A manter-se a fecundidade atual e não havendo migrações, apenas as regiões do Cávado, Lisboa, Setúbal e Algarve não perdem população até 2040 e o interior irá perder um terço da população, segundo investigadores da Universidade de Aveiro (UA).
créditos: LUSA

As projeções constam das conclusões do projeto DEMOSPIN, agora divulgado em livro, com o título “A Demografia e o País: Previsões Cristalinas sem Bola de Cristal”, da autoria dos investigadores da UA Eduardo Anselmo Castro, José Manuel Martins e Carlos Silva.

De acordo com a metodologia seguida no livro e considerando o mais favorável de três cenários apresentados, no litoral português apenas as regiões do Cávado, Lisboa, Setúbal e Algarve podem não perder população.

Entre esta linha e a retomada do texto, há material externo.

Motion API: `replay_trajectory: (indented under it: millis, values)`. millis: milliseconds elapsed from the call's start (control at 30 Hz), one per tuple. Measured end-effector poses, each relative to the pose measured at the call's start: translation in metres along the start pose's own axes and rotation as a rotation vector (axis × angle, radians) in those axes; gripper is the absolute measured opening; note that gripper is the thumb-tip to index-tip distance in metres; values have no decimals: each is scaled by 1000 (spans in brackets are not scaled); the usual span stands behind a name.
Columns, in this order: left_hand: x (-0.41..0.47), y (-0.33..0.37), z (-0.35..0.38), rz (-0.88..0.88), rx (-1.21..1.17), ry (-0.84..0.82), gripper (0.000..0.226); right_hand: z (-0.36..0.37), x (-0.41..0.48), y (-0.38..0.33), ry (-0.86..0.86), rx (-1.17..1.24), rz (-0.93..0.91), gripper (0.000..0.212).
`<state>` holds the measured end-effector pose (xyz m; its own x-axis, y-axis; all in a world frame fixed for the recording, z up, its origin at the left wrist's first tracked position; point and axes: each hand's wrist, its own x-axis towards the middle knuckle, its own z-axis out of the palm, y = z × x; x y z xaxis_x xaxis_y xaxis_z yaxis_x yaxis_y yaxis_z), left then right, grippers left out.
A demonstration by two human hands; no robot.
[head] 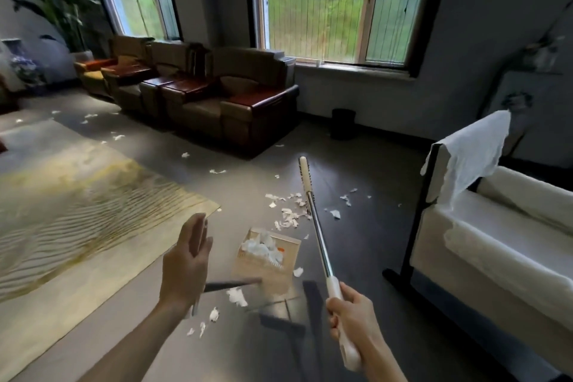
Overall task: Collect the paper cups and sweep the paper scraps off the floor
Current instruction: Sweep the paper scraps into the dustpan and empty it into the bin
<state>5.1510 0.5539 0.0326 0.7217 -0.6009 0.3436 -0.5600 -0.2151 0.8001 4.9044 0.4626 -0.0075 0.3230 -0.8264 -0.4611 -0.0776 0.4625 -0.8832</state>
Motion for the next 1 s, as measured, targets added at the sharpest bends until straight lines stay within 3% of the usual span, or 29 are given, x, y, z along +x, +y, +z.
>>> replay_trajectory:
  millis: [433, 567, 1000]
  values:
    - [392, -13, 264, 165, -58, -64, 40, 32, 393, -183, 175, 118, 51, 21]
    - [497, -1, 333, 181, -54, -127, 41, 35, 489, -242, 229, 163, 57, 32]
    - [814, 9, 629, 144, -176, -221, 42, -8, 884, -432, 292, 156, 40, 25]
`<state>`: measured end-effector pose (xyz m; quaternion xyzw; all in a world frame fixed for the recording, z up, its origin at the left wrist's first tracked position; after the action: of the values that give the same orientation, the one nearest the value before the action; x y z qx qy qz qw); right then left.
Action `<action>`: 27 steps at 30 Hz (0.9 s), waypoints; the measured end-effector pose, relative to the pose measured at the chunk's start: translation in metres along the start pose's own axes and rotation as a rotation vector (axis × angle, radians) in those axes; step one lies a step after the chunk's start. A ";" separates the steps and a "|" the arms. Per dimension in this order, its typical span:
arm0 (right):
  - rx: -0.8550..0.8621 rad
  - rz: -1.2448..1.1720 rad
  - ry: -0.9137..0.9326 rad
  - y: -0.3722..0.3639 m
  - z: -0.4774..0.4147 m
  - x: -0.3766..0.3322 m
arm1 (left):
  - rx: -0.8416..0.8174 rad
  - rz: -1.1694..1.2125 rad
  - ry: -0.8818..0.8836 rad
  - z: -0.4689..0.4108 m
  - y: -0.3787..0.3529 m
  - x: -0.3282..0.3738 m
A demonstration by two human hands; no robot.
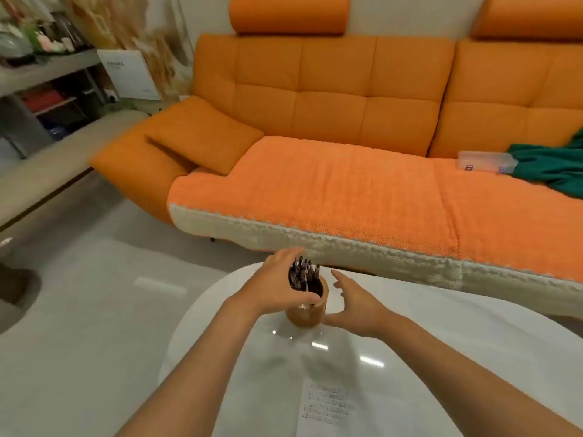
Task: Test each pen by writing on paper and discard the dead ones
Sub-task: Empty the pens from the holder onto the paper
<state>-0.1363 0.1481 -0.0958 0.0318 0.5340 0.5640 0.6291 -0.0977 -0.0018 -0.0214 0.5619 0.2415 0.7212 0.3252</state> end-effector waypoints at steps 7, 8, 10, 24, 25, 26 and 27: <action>0.108 -0.307 0.120 -0.043 -0.052 0.027 | 0.073 -0.016 -0.087 -0.022 -0.041 -0.032; 0.140 -0.337 0.161 -0.044 -0.053 0.024 | 0.113 0.003 -0.119 -0.023 -0.041 -0.034; 0.189 -0.396 0.207 -0.050 -0.060 0.023 | 0.167 0.042 -0.159 -0.024 -0.043 -0.036; 0.444 -0.140 0.402 -0.056 0.075 0.007 | 0.320 0.339 -0.276 0.060 -0.078 -0.034; 0.446 -0.100 0.388 -0.058 0.088 0.011 | 0.313 0.352 -0.279 0.068 -0.086 -0.032; 0.446 -0.063 0.367 -0.061 0.099 0.016 | 0.304 0.360 -0.281 0.076 -0.096 -0.030; 0.441 -0.035 0.348 -0.065 0.111 0.021 | 0.295 0.363 -0.284 0.084 -0.105 -0.028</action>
<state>-0.0184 0.2023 -0.1037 0.0615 0.7444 0.4201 0.5154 0.0086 0.0464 -0.0936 0.7327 0.1915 0.6388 0.1358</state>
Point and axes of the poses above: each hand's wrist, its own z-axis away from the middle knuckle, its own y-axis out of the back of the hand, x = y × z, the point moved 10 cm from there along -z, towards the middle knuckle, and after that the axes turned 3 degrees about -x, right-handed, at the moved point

Na faixa do interior do país que vai desde Trás-os-Montes ao Alentejo, a manter-se a atual tendência da evolução do índice de fecundidade em Portugal e não havendo migrações, as previsões apontam para a perda de aproximadamente um terço da população atual, em 2040.

O livro, editado pela Gradiva, propõe uma nova abordagem para as previsões demográficas, relacionando os indicadores da população com a evolução da economia.

“Os estudos de prospetiva são escassos em Portugal, navega-se demasiado à vista”, comenta em nota de imprensa Eduardo Anselmo Castro.